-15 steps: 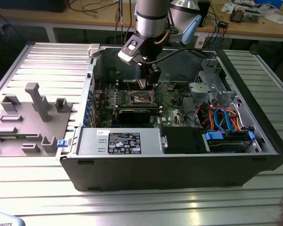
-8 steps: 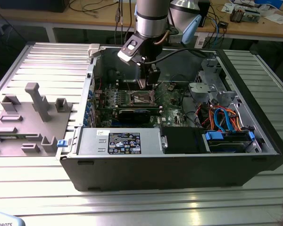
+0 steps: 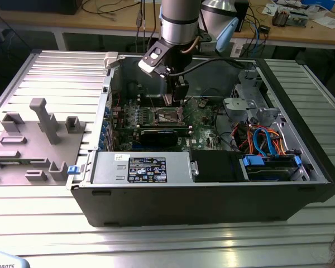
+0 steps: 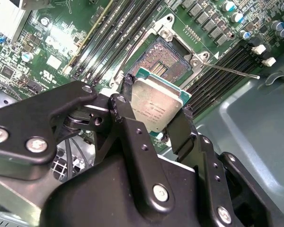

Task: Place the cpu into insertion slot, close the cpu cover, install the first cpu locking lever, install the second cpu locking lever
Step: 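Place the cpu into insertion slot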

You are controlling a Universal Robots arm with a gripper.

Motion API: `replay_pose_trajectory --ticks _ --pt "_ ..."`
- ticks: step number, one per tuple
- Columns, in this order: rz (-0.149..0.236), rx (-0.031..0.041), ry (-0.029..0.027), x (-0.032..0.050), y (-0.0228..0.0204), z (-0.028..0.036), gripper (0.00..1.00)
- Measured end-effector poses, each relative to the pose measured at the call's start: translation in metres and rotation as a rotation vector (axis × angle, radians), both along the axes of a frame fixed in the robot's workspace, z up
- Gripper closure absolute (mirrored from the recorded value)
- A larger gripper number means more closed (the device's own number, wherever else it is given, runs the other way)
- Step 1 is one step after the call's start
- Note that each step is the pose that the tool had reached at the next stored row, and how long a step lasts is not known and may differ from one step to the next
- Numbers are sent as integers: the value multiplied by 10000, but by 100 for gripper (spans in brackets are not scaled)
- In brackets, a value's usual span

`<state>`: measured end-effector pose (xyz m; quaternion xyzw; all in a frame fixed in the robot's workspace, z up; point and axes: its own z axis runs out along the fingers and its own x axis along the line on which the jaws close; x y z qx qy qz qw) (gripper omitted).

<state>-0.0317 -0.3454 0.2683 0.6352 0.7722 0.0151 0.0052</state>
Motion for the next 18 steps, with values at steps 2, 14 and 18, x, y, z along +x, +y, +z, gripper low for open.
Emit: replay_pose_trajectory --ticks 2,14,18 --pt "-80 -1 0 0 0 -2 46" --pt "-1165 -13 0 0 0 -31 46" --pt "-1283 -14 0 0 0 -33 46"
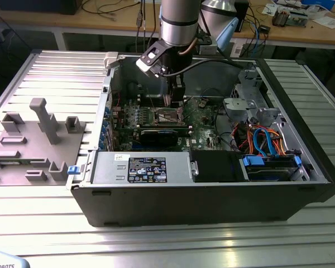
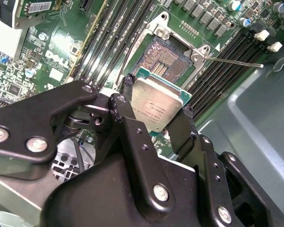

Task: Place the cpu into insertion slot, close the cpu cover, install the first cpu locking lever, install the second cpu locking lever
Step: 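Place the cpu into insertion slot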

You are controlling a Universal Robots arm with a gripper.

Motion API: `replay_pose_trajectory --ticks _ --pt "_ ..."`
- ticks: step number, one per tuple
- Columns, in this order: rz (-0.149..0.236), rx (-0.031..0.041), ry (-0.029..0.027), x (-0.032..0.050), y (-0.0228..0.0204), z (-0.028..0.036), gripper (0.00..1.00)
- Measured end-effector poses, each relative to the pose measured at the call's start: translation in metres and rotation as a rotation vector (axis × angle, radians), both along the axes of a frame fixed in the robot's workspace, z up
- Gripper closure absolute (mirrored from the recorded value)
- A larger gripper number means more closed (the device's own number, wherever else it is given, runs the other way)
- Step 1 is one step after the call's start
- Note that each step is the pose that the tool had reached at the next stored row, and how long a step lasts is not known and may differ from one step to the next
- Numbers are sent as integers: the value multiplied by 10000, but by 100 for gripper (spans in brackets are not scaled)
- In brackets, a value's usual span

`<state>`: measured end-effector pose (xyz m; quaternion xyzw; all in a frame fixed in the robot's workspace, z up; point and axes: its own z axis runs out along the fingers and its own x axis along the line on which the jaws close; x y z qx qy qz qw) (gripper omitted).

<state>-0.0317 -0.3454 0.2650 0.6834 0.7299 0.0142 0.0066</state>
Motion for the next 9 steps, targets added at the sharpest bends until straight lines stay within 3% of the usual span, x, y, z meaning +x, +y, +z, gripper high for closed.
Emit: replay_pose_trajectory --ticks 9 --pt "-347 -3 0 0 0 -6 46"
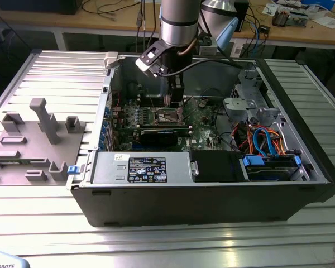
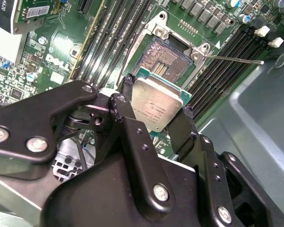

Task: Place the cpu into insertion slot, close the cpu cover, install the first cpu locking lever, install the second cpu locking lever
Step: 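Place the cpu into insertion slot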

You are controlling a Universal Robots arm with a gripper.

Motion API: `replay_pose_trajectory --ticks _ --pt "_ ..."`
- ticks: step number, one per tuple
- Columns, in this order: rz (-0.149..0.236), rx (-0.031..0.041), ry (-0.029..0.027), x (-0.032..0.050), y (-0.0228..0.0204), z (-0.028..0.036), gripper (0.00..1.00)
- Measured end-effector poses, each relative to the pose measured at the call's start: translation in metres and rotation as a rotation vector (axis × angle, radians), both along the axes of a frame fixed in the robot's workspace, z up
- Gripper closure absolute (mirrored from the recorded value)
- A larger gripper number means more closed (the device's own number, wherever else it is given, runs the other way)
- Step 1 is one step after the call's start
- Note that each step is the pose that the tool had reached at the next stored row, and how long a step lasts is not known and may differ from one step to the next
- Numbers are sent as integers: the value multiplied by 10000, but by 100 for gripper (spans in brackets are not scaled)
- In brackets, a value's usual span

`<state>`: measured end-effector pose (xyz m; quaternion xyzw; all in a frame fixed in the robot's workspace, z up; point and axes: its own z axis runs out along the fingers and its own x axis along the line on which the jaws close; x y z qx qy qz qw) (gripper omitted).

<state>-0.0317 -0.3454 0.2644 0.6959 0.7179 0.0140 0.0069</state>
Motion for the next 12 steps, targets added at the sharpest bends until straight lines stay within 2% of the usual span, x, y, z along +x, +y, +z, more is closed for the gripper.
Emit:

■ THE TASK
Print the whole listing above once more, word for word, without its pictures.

■ WRITTEN RESPONSE
-15 steps: 
-8 steps: 
+0 steps: 
+0 steps: 

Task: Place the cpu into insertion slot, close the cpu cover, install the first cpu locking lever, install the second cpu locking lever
Step: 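Place the cpu into insertion slot
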
You are controlling a Universal Robots arm with a gripper.

Motion API: `replay_pose_trajectory --ticks _ --pt "_ ..."`
- ticks: step number, one per tuple
- Columns, in this order: rz (-0.149..0.236), rx (-0.031..0.041), ry (-0.029..0.027), x (-0.032..0.050), y (-0.0228..0.0204), z (-0.028..0.036), gripper (0.00..1.00)
- Measured end-effector poses, each relative to the pose measured at the call's start: translation in metres and rotation as a rotation vector (axis × angle, radians), both along the axes of a frame fixed in the robot's workspace, z up
- Gripper closure absolute (mirrored from the recorded value)
- A larger gripper number means more closed (the device's own number, wherever else it is given, runs the other way)
- Step 1 is one step after the call's start
- Note that each step is the pose that the tool had reached at the next stored row, and how long a step lasts is not known and may differ from one step to the next
- Numbers are sent as integers: the value multiplied by 10000, but by 100 for gripper (spans in brackets are not scaled)
- In brackets, a value's usual span

`<state>`: measured end-effector pose (xyz m; quaternion xyzw; all in a frame fixed in the robot's workspace, z up; point and axes: its own z axis runs out along the fingers and its own x axis along the line on which the jaws close; x y z qx qy qz qw) (gripper omitted).

<state>-0.0317 -0.3454 0.2683 0.6352 0.7722 0.0151 0.0052</state>
Motion for the next 18 steps, with values at steps 2, 14 and 18, x, y, z along +x, +y, +z, gripper low for open.
Emit: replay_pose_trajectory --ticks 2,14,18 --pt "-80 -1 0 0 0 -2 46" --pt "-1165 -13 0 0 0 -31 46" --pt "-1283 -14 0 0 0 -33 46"

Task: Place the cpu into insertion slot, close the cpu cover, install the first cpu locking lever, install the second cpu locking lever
Step: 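Place the cpu into insertion slot
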
You are controlling a Universal Robots arm with a gripper.

Motion API: `replay_pose_trajectory --ticks _ --pt "_ ..."`
- ticks: step number, one per tuple
- Columns, in this order: rz (-0.149..0.236), rx (-0.031..0.041), ry (-0.029..0.027), x (-0.032..0.050), y (-0.0228..0.0204), z (-0.028..0.036), gripper (0.00..1.00)
- Measured end-effector poses, each relative to the pose measured at the call's start: translation in metres and rotation as a rotation vector (axis × angle, radians), both along the axes of a frame fixed in the robot's workspace, z up
- Gripper closure absolute (mirrored from the recorded value)
- A larger gripper number means more closed (the device's own number, wherever else it is given, runs the other way)
- Step 1 is one step after the call's start
- Note that each step is the pose that the tool had reached at the next stored row, and how long a step lasts is not known and may differ from one step to the next
- Numbers are sent as integers: the value multiplied by 10000, but by 100 for gripper (spans in brackets are not scaled)
- In brackets, a value's usual span

`<state>`: measured end-effector pose (xyz m; quaternion xyzw; all in a frame fixed in the robot's workspace, z up; point and axes: its own z axis runs out along the fingers and its own x axis along the line on which the jaws close; x y z qx qy qz qw) (gripper omitted).

<state>-0.0317 -0.3454 0.2650 0.6834 0.7299 0.0142 0.0066</state>
Motion for the next 9 steps, targets added at the sharpest bends until straight lines stay within 3% of the usual span, x, y, z meaning +x, +y, +z, gripper high for closed.
Emit: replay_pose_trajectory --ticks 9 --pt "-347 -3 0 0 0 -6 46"

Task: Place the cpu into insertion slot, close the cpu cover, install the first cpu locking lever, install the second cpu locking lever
Step: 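Place the cpu into insertion slot
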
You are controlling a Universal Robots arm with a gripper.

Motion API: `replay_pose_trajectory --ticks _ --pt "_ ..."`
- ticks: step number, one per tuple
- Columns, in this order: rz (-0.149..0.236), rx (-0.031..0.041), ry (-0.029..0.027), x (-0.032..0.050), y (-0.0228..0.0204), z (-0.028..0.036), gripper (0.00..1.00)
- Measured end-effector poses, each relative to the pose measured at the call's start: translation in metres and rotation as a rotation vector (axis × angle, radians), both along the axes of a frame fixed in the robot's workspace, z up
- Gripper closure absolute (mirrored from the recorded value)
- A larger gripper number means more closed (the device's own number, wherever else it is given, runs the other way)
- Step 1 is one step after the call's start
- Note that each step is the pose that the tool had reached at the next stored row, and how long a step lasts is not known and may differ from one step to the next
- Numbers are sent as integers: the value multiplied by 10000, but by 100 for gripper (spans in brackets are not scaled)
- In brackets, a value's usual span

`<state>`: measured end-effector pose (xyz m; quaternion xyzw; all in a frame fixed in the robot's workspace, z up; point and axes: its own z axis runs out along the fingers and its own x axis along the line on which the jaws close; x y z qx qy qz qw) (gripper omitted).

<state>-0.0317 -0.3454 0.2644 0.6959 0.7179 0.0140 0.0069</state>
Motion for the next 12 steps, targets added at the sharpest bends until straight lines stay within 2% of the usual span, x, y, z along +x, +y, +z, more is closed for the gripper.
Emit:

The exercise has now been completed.